WHAT YOU SHOULD DO → Show every line in the entries below where the word "pixels" appears.

[Stored items]
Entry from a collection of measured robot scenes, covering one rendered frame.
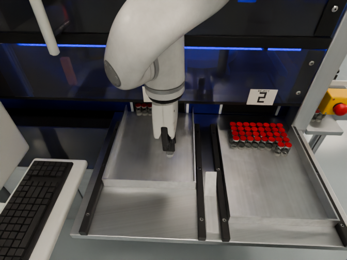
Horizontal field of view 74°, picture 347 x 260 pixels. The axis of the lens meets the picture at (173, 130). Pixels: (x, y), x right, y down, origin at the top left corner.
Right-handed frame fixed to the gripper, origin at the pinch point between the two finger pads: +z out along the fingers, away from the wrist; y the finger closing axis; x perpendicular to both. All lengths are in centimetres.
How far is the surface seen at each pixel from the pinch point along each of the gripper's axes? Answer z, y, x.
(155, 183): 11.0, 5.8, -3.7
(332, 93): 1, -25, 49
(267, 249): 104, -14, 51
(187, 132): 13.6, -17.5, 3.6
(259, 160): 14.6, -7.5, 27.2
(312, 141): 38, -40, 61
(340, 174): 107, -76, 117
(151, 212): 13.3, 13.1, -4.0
---
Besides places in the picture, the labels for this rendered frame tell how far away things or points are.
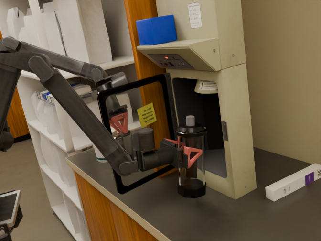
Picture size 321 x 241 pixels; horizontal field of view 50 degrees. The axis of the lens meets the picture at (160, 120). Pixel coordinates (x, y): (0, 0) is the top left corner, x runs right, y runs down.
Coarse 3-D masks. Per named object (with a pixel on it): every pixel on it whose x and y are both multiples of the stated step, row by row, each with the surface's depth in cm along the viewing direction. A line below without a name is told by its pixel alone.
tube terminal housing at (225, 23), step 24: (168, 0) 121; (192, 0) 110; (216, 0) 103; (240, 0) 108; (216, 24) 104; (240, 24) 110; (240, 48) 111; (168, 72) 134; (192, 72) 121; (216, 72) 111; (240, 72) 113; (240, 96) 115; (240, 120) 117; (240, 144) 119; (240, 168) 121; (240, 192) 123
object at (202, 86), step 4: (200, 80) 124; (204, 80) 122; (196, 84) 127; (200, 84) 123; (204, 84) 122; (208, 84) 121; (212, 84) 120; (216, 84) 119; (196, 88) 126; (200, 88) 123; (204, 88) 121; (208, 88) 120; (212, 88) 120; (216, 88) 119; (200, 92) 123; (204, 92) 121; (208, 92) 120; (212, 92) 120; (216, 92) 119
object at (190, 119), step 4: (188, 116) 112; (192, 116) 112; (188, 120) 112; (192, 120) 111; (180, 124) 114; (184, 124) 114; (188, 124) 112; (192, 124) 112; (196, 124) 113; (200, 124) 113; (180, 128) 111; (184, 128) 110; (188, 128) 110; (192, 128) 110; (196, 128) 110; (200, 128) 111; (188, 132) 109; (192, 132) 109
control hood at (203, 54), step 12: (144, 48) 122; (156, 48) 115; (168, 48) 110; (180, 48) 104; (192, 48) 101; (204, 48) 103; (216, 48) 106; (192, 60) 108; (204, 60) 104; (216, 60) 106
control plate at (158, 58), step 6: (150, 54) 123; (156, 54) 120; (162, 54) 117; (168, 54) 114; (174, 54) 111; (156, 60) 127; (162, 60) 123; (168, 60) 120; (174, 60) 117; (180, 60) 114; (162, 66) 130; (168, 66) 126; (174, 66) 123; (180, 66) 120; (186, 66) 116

WORKED SOLUTION →
Horizontal field of view 74°, picture 347 x 260 pixels. The axis of the lens meets the picture at (173, 130). Pixels: (x, y), x right, y down, origin at the top left corner.
Picture size 321 x 241 pixels; horizontal field of view 50 degrees. The axis of the lens meets the picture at (160, 120). Pixel coordinates (x, y): (0, 0) is the top left corner, x runs right, y runs down.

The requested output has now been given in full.